- _Try it_:
Both the line containing "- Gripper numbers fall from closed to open" and the line containing "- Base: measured" belong to the span. Output exactly that span from the listing below, and nothing outside it.

- _Materials provided_:

•••••

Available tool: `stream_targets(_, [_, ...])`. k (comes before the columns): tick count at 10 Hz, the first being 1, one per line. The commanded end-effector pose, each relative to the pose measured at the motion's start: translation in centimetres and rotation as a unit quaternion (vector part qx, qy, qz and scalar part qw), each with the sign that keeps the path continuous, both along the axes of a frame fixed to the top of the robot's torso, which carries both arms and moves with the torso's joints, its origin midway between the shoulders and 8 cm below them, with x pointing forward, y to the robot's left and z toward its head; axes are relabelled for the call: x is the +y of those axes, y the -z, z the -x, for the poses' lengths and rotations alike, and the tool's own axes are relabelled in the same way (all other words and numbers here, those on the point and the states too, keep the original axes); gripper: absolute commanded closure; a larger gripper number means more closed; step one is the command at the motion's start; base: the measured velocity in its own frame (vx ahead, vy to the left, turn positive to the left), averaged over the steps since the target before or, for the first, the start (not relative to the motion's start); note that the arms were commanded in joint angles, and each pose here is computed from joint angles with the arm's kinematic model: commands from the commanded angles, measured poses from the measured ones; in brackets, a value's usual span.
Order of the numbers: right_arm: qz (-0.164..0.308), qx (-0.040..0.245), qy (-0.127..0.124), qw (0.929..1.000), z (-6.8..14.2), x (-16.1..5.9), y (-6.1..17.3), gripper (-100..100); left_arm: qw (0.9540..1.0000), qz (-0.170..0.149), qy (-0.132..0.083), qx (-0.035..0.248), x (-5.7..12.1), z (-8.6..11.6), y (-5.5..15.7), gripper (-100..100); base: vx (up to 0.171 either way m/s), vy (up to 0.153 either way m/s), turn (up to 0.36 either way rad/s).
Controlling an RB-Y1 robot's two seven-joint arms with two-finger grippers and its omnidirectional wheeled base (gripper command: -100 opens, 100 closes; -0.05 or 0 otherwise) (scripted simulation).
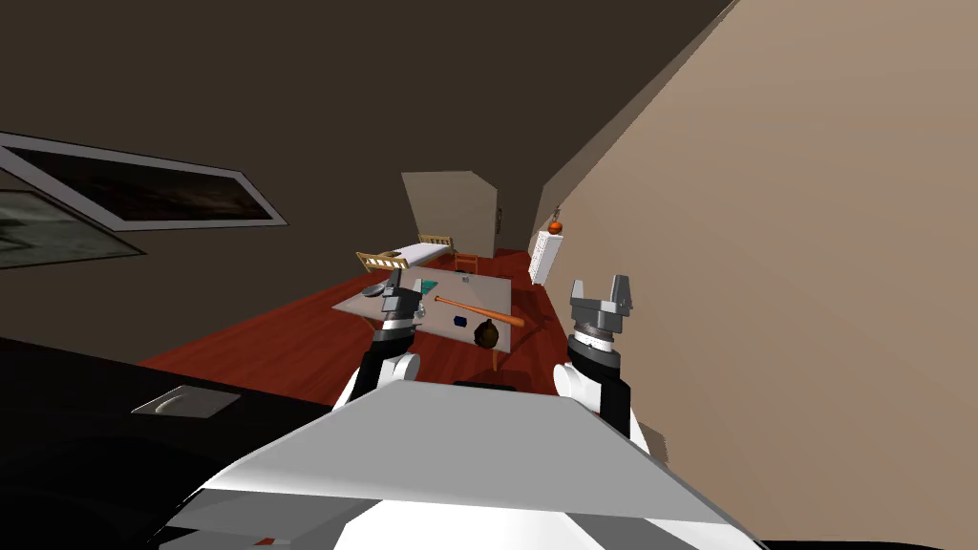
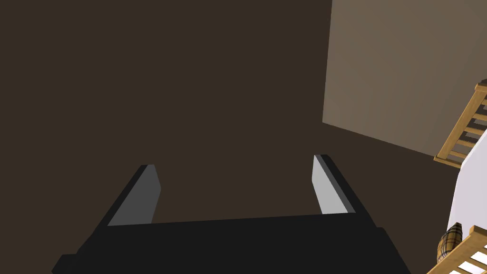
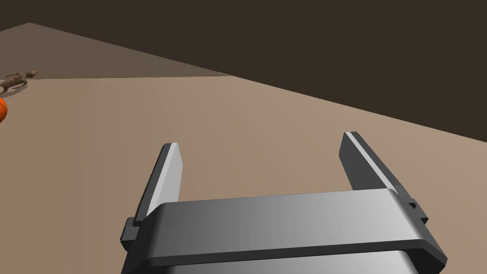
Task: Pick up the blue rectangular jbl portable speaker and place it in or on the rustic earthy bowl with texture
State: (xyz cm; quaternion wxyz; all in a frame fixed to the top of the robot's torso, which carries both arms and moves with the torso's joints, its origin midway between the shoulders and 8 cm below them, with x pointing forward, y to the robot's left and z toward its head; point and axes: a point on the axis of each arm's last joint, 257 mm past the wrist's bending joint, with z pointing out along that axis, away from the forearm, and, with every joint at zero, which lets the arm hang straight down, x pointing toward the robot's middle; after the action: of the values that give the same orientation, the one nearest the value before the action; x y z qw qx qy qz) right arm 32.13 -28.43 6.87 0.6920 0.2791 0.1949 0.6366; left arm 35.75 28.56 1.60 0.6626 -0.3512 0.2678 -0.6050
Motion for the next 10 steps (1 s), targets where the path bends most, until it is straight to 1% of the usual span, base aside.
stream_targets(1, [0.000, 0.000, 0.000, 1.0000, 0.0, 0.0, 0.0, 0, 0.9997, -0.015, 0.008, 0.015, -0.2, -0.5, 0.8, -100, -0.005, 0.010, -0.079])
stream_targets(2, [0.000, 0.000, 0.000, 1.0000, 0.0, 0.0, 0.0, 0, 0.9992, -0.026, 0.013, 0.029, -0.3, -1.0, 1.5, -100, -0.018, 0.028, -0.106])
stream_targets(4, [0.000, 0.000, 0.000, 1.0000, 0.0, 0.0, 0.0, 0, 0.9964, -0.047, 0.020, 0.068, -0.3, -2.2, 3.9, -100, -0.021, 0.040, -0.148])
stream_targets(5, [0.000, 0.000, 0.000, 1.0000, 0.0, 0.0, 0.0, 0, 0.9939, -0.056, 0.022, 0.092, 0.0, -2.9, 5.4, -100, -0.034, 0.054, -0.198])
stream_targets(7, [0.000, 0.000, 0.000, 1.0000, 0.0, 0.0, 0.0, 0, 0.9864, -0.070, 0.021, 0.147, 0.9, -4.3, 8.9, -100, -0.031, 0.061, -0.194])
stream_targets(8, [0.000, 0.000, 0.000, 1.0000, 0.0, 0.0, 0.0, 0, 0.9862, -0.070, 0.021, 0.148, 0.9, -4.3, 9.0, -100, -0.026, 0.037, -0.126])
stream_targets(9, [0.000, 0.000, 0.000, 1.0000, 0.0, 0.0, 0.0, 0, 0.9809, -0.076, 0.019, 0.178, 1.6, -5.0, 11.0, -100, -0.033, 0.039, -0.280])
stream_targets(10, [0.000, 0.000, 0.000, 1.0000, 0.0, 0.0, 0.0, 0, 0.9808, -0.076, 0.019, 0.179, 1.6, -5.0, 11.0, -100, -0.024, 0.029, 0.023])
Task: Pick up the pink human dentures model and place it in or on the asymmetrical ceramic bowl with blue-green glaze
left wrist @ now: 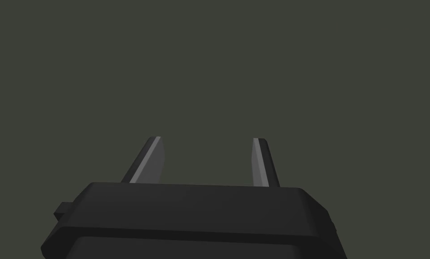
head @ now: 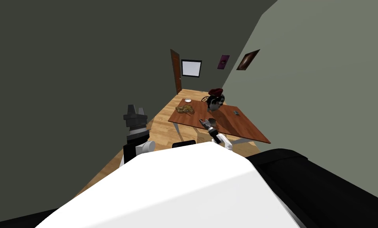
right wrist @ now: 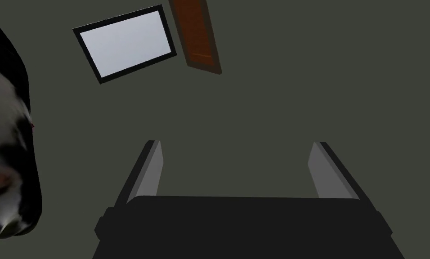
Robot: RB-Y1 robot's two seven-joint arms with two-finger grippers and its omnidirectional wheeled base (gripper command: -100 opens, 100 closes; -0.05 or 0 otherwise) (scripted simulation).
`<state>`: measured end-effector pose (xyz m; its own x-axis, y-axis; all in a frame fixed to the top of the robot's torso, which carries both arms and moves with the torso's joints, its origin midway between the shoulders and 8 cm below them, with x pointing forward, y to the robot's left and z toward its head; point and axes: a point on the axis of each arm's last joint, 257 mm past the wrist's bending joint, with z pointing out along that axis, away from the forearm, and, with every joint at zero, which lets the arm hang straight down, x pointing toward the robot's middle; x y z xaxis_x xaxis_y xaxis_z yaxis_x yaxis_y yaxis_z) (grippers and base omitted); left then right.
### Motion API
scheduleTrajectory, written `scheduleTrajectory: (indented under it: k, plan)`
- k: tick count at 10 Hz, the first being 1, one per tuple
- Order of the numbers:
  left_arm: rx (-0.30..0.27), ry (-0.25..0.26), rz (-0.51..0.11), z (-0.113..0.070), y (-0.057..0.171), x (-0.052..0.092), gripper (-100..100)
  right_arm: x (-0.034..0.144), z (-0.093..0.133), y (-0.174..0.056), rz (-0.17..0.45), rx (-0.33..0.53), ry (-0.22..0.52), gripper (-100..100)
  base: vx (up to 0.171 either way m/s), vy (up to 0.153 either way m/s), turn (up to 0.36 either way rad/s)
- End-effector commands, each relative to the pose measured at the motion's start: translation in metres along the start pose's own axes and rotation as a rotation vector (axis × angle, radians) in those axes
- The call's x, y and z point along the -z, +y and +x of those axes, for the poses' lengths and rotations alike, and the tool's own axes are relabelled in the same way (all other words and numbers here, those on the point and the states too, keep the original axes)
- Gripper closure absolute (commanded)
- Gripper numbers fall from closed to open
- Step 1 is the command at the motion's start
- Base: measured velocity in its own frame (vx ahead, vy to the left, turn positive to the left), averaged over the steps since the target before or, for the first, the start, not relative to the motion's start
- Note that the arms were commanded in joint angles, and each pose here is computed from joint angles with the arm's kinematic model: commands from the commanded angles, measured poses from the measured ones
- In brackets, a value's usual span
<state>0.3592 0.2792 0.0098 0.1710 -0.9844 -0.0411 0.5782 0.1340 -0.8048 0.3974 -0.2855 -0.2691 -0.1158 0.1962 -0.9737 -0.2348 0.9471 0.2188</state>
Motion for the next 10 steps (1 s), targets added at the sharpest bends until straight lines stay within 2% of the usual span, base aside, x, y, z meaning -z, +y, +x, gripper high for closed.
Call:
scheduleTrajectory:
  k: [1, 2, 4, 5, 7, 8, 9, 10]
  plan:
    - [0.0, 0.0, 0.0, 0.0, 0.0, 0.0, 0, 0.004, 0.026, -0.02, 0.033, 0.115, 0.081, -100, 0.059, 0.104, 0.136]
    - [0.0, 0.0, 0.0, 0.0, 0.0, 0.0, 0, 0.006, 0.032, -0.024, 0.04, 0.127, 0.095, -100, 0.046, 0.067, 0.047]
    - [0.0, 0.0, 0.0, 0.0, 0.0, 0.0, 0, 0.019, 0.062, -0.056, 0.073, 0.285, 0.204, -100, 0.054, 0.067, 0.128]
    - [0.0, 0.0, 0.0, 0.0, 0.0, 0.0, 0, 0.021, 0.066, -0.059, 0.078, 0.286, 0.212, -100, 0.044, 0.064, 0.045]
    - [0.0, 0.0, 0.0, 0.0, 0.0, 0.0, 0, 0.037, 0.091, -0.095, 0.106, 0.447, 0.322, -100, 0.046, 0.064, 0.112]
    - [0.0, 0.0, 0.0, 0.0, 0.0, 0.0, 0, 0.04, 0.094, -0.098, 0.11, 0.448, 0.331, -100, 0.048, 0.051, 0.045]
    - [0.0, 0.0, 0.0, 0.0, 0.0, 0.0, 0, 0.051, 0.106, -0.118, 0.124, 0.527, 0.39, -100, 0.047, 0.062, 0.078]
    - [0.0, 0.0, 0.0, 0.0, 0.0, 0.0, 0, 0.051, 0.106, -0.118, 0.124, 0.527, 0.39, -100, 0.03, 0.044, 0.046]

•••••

- _Output for this exercise_:
- Gripper numbers fall from closed to open
- Step 1 is the command at the motion's start
- Base: measured velocity in its own frame (vx ahead, vy to the left, turn positive to the left), averaged over the steps since the target before or, for the first, the start, not relative to the motion's start

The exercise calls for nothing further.